Created attachment 1606113 [details]
Description of problem:
While attempting to delete a machine, machine hangs indefinitely. Logs reveal inability to complete drain operation. This does not appear to be related to PDBs, API is accepting delete/evict request as there is room to schedule on another node.
Version-Release number of selected component (if applicable):
Steps to Reproduce:
1. Delete one of the machines that is created by the installer. I'm not sure if these pods run on all the machines or just one.
Node never finishes draining.
"deleting pods with local storage: alertmanager-main-0, prometheus-adapter-6ffcd77594-226mt, prometheus-k8s-0;"

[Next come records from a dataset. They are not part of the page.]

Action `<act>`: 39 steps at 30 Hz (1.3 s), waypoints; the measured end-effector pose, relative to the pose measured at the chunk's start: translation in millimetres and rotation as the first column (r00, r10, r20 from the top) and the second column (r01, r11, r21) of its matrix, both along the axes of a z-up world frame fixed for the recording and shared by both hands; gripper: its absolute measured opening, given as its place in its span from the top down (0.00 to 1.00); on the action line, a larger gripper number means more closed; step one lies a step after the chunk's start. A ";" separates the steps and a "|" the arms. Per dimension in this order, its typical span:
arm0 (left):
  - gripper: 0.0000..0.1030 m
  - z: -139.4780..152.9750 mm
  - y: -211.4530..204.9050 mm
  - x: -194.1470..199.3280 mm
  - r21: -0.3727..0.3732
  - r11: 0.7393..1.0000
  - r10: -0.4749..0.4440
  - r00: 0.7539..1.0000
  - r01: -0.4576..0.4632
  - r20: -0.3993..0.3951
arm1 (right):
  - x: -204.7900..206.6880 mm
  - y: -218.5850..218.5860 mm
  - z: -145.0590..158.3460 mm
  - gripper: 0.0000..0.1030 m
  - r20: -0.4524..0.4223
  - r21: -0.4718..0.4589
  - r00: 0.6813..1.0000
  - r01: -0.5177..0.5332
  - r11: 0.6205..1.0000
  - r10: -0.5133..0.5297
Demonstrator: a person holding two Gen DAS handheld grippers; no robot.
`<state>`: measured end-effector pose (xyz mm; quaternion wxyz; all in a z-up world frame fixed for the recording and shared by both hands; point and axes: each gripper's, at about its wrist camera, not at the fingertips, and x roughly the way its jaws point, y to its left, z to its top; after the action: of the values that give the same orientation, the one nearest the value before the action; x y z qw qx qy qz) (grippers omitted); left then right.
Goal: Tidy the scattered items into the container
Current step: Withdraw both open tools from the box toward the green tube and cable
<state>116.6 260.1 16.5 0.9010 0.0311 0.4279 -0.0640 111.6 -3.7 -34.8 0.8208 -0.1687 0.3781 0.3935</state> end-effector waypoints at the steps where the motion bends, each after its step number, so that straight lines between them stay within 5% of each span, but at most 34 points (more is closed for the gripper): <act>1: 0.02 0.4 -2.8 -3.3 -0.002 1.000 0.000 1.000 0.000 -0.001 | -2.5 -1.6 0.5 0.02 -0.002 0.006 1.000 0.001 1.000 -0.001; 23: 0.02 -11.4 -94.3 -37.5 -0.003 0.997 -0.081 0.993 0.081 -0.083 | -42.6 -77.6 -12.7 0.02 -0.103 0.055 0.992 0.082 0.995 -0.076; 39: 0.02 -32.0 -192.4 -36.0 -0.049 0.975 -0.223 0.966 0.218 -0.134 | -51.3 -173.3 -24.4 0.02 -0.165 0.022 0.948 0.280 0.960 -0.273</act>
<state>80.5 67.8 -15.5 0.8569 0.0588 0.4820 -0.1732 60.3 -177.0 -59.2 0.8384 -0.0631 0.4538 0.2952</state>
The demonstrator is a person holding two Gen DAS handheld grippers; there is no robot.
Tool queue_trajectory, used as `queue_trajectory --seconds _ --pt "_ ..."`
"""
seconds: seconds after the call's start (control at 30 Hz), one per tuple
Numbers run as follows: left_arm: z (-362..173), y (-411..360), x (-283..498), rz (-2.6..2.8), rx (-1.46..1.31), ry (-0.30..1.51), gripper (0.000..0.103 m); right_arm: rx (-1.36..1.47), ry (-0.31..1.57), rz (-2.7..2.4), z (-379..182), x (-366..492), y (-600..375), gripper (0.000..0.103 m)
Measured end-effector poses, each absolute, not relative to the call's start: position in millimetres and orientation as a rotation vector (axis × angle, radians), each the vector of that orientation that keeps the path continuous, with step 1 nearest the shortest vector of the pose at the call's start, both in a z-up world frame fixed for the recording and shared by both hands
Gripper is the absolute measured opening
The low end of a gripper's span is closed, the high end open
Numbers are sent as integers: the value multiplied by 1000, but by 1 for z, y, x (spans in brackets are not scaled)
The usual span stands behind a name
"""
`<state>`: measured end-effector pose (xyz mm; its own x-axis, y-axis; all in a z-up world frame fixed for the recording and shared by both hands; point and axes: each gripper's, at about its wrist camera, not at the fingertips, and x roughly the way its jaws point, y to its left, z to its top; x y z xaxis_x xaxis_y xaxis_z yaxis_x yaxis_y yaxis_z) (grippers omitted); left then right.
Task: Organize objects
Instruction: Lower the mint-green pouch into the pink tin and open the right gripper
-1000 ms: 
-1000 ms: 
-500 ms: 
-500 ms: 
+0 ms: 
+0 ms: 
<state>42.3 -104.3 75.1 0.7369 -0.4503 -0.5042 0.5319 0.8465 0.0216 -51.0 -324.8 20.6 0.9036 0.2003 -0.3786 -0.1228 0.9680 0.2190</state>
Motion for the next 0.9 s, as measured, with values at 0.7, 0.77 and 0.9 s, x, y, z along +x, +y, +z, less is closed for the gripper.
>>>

These pods should go away.
Attached version info, pod info
Created attachment 1606115 [details]
I have the must-gather, lmk what parts you think would be helpful.
Created attachment 1606119 [details]
must-gather for openshift-monitoring namespace
I would say this is possible 4.2 blocker. If we can't reliably drain a node because one of our pods is broken somehow, that's going to be a problem for maintaining a healthy cluster.
This may have always been a problem and was uncovered by this bugfix: https://bugzilla.redhat.com/show_bug.cgi?id=1729243
In standard development OpenShift installation you get 6 nodes (3 masters, 3 workers) and monitoring components are deployed only on worker nodes. We need 3 replicas for alertmanager and we also set anti-affinity for those pods and do not set PodDisruptionBudget. All this means that in standard development OpenShift installation alertmanager always needs 3 replicas distributed on different nodes. This in turn will prevent node draining as you experienced. That said this is happening in basic installation and should happen in clusters with more worker nodes and as such I wouldn't consider it a release blocker or even a bug. That said, did you check on larger cluster?
Sorry, it is late.
It SHOULDN'T happen in clusters with more worker nodes.
So, looks like QE has seen this before: https://bugzilla.redhat.com/show_bug.cgi?id=1733474
That is a 3 node cluster according to the logs. I was also ping about a similar situation (no logs) in chat today.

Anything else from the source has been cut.